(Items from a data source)
● ● ● ● ●
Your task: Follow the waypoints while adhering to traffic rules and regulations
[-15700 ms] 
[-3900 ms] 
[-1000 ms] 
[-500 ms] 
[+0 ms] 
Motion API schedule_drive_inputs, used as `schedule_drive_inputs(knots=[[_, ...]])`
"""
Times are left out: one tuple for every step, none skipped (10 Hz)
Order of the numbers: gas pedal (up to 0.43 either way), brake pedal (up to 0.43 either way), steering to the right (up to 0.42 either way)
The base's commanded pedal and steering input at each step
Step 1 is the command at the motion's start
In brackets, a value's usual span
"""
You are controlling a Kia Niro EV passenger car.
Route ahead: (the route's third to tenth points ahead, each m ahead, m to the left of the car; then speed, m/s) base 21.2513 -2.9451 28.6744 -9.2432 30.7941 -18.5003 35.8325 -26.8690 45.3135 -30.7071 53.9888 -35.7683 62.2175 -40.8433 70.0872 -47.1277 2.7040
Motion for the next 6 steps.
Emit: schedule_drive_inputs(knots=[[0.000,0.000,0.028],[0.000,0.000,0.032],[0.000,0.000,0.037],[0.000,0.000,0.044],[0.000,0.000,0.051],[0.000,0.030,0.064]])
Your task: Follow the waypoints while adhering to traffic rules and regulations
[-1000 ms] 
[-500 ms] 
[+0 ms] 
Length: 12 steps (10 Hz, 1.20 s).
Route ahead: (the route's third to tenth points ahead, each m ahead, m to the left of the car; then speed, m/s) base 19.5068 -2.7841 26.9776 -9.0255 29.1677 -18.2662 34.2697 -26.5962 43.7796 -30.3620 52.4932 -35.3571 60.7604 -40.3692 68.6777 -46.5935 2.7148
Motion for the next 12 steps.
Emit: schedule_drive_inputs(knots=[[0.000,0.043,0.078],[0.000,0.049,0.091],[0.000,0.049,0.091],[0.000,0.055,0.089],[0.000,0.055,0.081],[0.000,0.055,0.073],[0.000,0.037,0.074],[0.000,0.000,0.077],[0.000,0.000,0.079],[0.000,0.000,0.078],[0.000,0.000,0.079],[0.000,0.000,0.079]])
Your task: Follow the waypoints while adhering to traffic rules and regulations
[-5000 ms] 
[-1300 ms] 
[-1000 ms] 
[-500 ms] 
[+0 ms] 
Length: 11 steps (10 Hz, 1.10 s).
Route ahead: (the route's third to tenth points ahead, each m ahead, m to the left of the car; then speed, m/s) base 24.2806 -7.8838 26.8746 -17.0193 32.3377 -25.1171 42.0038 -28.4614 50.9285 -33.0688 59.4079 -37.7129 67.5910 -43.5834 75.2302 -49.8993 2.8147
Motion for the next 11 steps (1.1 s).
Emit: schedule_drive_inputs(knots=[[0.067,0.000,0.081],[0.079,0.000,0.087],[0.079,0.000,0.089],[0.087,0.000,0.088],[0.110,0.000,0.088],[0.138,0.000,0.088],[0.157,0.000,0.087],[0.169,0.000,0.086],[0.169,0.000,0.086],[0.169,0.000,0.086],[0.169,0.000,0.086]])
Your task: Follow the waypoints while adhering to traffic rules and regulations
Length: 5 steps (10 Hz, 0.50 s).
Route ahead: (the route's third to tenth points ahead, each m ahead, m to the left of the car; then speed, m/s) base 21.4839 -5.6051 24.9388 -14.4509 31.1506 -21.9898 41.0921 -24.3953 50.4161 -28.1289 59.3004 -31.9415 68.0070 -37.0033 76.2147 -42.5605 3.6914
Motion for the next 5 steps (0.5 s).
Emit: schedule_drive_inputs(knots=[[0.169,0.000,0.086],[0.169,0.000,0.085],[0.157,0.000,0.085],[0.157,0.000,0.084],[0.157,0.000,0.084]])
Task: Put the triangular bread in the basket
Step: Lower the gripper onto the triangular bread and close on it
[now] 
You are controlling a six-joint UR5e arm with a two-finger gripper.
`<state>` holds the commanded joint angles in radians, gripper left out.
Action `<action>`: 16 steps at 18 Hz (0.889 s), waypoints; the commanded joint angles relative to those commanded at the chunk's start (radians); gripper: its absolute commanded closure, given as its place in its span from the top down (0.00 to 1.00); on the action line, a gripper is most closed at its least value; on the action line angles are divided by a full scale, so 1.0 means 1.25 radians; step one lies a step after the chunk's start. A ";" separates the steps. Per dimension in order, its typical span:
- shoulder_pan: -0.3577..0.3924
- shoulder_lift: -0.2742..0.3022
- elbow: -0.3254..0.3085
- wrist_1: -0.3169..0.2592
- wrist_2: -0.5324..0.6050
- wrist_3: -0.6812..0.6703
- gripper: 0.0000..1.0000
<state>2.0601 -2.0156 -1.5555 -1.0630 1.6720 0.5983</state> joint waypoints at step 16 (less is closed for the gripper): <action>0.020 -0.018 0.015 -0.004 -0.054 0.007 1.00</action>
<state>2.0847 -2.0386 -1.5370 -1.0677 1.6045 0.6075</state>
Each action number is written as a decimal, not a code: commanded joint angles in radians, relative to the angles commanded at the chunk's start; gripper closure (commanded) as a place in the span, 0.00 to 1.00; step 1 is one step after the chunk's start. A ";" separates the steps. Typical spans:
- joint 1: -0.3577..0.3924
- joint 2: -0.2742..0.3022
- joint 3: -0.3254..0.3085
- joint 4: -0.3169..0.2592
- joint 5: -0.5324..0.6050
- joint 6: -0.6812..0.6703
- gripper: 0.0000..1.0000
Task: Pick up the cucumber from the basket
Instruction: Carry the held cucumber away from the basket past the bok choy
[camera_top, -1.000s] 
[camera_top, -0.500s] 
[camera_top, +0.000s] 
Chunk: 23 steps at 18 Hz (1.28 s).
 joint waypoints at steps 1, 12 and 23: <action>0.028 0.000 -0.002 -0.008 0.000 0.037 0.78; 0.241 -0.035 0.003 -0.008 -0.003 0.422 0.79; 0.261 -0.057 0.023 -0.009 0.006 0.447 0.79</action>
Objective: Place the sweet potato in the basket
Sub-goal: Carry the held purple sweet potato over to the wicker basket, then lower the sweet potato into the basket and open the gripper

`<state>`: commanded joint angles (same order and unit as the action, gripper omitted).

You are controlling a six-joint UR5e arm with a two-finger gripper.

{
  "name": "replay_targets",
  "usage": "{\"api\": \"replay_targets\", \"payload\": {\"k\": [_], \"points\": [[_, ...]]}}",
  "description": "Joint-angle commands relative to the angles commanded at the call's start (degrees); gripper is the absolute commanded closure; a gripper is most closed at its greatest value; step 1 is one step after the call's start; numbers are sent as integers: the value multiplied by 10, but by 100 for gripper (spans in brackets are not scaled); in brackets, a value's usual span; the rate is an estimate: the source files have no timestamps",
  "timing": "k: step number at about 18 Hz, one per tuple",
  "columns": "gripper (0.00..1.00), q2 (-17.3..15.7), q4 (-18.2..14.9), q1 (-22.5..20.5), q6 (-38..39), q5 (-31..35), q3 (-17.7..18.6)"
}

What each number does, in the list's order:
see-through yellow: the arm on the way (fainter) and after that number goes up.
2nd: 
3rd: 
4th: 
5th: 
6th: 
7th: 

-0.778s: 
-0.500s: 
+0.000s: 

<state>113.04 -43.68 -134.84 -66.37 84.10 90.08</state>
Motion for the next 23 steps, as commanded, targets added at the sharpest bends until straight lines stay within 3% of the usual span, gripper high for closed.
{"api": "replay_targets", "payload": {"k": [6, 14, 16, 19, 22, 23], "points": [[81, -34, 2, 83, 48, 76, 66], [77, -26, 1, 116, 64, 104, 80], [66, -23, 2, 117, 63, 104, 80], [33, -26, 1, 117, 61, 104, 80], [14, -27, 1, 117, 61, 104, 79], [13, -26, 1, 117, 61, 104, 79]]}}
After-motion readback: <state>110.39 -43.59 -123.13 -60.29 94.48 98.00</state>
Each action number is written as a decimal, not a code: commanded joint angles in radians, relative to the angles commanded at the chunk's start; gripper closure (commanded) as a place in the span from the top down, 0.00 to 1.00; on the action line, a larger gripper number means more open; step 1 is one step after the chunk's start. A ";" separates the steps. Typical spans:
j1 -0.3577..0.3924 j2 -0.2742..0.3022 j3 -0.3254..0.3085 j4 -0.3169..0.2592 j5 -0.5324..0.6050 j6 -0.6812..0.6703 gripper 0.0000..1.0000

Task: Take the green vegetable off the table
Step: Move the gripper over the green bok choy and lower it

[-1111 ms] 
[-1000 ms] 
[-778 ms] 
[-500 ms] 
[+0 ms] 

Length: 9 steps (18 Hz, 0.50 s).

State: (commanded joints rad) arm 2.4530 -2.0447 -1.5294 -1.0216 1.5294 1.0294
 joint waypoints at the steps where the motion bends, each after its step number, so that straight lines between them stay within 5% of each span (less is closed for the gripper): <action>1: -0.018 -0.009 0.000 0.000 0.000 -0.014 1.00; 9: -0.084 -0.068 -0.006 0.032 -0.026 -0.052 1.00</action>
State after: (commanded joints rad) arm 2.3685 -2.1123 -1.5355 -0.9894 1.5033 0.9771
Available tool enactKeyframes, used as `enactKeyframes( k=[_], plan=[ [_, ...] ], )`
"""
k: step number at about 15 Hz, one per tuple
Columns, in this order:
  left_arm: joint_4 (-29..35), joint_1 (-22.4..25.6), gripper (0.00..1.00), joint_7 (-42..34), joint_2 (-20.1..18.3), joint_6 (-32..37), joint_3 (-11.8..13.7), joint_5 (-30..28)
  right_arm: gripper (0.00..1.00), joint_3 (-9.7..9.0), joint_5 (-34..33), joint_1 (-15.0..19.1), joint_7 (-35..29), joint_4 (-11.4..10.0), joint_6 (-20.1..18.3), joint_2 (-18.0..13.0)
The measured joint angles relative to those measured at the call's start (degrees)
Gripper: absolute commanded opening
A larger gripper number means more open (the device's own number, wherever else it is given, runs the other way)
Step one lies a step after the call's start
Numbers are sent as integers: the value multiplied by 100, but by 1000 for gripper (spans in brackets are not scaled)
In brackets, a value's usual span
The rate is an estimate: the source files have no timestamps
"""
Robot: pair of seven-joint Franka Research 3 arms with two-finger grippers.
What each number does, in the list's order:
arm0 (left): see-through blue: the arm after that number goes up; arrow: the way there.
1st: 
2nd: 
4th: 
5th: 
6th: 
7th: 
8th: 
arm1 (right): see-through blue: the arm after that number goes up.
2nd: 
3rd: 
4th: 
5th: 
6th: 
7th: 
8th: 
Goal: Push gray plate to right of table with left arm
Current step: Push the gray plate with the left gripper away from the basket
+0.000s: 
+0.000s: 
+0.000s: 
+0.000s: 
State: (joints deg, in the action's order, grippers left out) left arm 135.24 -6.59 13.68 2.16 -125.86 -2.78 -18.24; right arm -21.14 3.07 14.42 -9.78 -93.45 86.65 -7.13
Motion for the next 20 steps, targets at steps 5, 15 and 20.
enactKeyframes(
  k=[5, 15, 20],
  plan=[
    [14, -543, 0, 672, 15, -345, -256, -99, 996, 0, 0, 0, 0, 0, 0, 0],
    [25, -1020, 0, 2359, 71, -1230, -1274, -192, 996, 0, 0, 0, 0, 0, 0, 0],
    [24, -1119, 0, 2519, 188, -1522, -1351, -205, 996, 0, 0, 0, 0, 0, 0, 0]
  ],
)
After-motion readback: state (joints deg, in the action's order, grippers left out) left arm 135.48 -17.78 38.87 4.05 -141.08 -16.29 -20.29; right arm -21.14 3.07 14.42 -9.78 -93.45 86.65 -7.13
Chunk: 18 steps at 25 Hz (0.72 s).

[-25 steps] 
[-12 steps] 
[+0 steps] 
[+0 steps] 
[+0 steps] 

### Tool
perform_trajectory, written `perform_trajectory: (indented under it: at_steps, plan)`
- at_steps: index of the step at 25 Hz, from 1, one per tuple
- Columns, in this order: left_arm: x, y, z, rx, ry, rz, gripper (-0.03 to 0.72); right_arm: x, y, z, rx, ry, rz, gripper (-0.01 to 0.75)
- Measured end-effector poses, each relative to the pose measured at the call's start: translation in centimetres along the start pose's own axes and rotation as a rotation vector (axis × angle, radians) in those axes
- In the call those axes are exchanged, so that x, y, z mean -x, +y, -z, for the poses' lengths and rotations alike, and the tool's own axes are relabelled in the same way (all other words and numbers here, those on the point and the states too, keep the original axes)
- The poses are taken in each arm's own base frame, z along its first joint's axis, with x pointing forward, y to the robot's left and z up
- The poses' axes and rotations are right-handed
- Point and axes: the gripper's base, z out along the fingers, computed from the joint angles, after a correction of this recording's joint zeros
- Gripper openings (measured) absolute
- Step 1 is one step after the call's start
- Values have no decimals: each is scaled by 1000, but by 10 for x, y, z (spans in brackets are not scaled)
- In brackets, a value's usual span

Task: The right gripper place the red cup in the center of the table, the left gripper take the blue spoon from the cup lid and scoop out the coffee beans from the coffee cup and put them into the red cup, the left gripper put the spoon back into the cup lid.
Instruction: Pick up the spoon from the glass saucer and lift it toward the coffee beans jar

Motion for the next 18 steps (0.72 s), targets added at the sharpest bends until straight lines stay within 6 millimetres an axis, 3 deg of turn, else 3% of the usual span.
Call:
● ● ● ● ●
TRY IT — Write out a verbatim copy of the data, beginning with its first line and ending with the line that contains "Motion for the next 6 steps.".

THE COMPLETED TASK —
Your task: Follow the waypoints while adhering to traffic rules and regulations
[-15700 ms] 
[-3900 ms] 
[-1000 ms] 
[-500 ms] 
[+0 ms] 
Motion API schedule_drive_inputs, used as `schedule_drive_inputs(knots=[[_, ...]])`
"""
Times are left out: one tuple for every step, none skipped (10 Hz)
Order of the numbers: gas pedal (up to 0.43 either way), brake pedal (up to 0.43 either way), steering to the right (up to 0.42 either way)
The base's commanded pedal and steering input at each step
Step 1 is the command at the motion's start
In brackets, a value's usual span
"""
You are controlling a Kia Niro EV passenger car.
Route ahead: (the route's third to tenth points ahead, each m ahead, m to the left of the car; then speed, m/s) base 21.2513 -2.9451 28.6744 -9.2432 30.7941 -18.5003 35.8325 -26.8690 45.3135 -30.7071 53.9888 -35.7683 62.2175 -40.8433 70.0872 -47.1277 2.7040
Motion for the next 6 steps.

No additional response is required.